The Valley is quite and serene. There is a true rural feel about. Birdsong is not drowned out by the roar of Toyota Prados. Friendly farm-workers still nod their heads in respect as you drive by, without asking for a hand-out. And the countryside aroma of cow-dung hangs in the still air, although that might be Dave Hughes lighting up a cigar from further up the road.
It really is a hidden little gem. The scenery is not as viscerally spectacular as from Helshoogte or up Helderberg way, but there is something comforting and serene about the gentle rolling slopes bearing plants of vine and fruit. And on a clear day, the views onto aforementioned Helderberg and the Stellenbosch mountains are groin-achingly beautiful.
An unexpected interlude took me into Devon Valley last week to sit idly sipping wine at Clos Malverne, one of the best names in a region whose wine image remains surprisingly sparse.
Clos Malverne has, however, built-up a robust reputation, mainly for its interpretation of Pinotage and Cape Blends. Proprietor Seymour Pritchard was instrumental in getting the Cape Blend fire going, and his passion for Pinotage has done much in bringing an air of elegance and sophistication to a variety that is in wine circles still seen as a clunky last bastion of vinous Afrikanerdom.

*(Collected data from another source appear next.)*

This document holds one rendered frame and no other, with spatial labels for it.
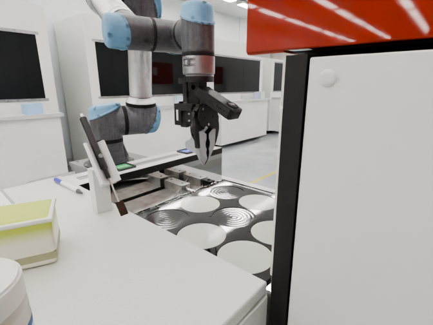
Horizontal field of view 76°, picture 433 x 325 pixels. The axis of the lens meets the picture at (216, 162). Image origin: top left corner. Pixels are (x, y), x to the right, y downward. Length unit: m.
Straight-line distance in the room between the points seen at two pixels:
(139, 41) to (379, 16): 0.54
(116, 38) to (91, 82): 3.20
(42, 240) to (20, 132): 3.01
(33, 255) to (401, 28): 0.45
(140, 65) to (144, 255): 0.80
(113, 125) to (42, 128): 2.39
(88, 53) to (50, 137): 1.12
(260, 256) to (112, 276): 0.26
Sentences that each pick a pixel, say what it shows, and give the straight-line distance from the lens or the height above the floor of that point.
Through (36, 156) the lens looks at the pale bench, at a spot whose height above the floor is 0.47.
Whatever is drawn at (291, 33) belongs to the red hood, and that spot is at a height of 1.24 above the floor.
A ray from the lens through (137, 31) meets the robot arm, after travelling 0.70.
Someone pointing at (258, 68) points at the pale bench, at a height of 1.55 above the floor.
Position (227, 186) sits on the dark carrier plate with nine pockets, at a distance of 0.84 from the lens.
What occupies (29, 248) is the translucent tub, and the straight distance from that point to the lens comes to 0.43.
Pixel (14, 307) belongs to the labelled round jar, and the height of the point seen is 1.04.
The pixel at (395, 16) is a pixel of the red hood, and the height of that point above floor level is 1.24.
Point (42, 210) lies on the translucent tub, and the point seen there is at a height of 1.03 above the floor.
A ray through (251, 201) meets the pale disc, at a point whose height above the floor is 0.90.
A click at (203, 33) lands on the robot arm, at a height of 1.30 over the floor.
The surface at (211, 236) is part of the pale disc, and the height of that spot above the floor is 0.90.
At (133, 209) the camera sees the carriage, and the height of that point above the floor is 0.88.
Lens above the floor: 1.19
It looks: 16 degrees down
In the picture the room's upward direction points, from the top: straight up
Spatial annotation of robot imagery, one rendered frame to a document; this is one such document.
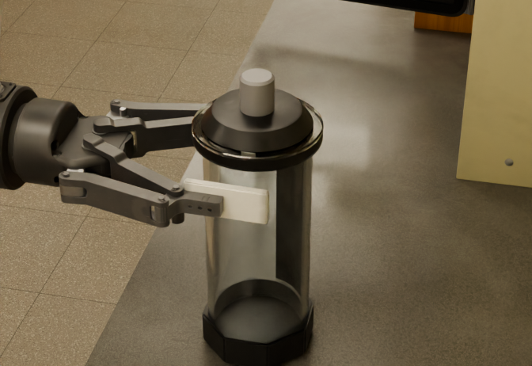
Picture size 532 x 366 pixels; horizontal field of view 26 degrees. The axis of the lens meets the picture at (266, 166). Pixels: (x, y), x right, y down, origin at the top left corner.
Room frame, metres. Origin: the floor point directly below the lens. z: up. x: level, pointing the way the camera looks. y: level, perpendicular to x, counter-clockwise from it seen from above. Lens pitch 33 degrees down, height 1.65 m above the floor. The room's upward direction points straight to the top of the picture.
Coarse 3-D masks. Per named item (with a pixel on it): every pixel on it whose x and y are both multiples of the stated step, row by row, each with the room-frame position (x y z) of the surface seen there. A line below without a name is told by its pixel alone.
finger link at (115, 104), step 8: (112, 104) 0.90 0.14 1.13; (120, 104) 0.90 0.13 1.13; (128, 104) 0.90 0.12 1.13; (136, 104) 0.90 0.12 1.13; (144, 104) 0.90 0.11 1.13; (152, 104) 0.90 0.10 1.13; (160, 104) 0.90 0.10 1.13; (168, 104) 0.90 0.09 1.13; (176, 104) 0.90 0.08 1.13; (184, 104) 0.90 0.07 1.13; (192, 104) 0.90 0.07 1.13; (200, 104) 0.90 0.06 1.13; (128, 112) 0.90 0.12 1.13; (136, 112) 0.89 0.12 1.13; (144, 112) 0.89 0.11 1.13; (152, 112) 0.89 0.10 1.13; (160, 112) 0.89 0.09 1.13; (168, 112) 0.89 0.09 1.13; (176, 112) 0.89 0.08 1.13; (184, 112) 0.89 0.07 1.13; (192, 112) 0.89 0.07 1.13; (144, 120) 0.89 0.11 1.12
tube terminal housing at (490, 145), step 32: (480, 0) 1.07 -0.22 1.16; (512, 0) 1.07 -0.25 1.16; (480, 32) 1.07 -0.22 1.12; (512, 32) 1.06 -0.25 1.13; (480, 64) 1.07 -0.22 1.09; (512, 64) 1.06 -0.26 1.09; (480, 96) 1.07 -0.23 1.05; (512, 96) 1.06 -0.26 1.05; (480, 128) 1.07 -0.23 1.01; (512, 128) 1.06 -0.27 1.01; (480, 160) 1.07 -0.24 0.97; (512, 160) 1.06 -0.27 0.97
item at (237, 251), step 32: (192, 128) 0.80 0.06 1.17; (320, 128) 0.80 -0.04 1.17; (256, 160) 0.76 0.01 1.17; (288, 192) 0.77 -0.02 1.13; (224, 224) 0.78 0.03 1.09; (256, 224) 0.77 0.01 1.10; (288, 224) 0.77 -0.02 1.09; (224, 256) 0.78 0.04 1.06; (256, 256) 0.77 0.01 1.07; (288, 256) 0.77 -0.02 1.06; (224, 288) 0.78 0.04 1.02; (256, 288) 0.77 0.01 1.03; (288, 288) 0.77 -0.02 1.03; (224, 320) 0.78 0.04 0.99; (256, 320) 0.77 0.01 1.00; (288, 320) 0.78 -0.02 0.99
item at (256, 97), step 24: (264, 72) 0.82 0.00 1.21; (240, 96) 0.81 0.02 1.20; (264, 96) 0.80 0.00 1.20; (288, 96) 0.83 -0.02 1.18; (216, 120) 0.79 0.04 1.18; (240, 120) 0.79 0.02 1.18; (264, 120) 0.79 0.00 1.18; (288, 120) 0.79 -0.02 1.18; (312, 120) 0.81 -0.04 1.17; (240, 144) 0.77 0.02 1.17; (264, 144) 0.77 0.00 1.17; (288, 144) 0.77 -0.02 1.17
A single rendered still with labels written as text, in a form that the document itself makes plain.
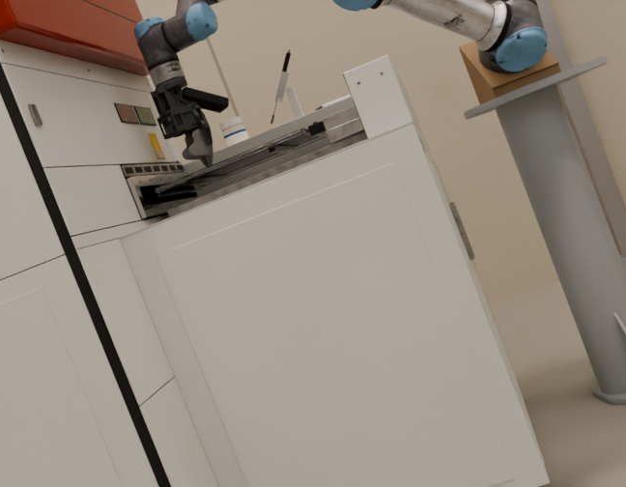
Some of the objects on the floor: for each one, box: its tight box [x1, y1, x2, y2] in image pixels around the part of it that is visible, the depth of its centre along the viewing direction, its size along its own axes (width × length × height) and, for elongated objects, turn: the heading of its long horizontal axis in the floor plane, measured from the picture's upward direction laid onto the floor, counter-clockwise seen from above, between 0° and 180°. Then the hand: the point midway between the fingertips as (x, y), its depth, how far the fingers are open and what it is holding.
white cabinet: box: [120, 124, 550, 487], centre depth 216 cm, size 64×96×82 cm, turn 73°
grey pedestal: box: [464, 55, 626, 405], centre depth 222 cm, size 51×44×82 cm
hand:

Being a warm autumn morning, Clos Malverne wine maker Suzanne Coetzee cooled the palate with the farm’s Sauvignon Blanc 2014. Slopes are gentle, soils are deep decomposed granite. It can get hellishly hot in the valley, but as those of us leaving the Devon Valley Hotel at dawn can attest to, there is plenty of cooling mist about, making Sauvignon Blanc feel at home.
Suzanne leaves the Sauvignon on the skins for a couple of weeks and the wine spends six months on the lees, which brings a firm, juicy character. Pyrazine and cat-piss ain’t around. But I tasted lots of wet stone, loquat and under-ripe Packham pear, with just a hint of brined kale adding a fresh marine character.
But my blood was red, and up next I headed straight into the Clos Malverne Reserve Pinotage 2012.
The wine reflects what I know of the Devon Valley terroir. No mountain goat-scaring steep slopes, extreme weathers of wind or rain, or soils of rock-filled complexity. Here, in the rolling valley so green and still, Pinotage absorbs a grace and a refinement.
Seeing 40% new wood, the wine is black-fruit driven with a lean, sinewy torso on legs dancing to a beat of warm spice. It is a wine that really shows Pinotage as being a grape capable of reflecting site and place more than any other South African variety can. Seeing this Clos Malverne, for example, next to the Beyerskloof Diesel Pinotage 2013 I had the day before, well, it is like comparing Lauren Bacall to Uma Thurman: same species, but two vastly different sets of assets.
Due to its ethereal charm, I would chill the Clos Malverne slightly before serving, which is a great bet with roasted veal or pork-neck cooked in milk.
Next Suzanne hauled out the farm’s flagship Cape Blend, the Auret 2012, a blend of Pinotage, Cabernet Sauvignon and Merlot. The Cabernet Sauvignon takes over on lead guitar, with Pinotage and Merlot creating an energetic rhythm section. Tannins are flexed taut, so the wine still has a way to go. But the gorgeous spilt-blood savagery of the Cabernet is enhanced by the dark fruit of the Pinotage, especially the riff of allspice.
If this trip into the Valley is really a step back in time, I’m staying.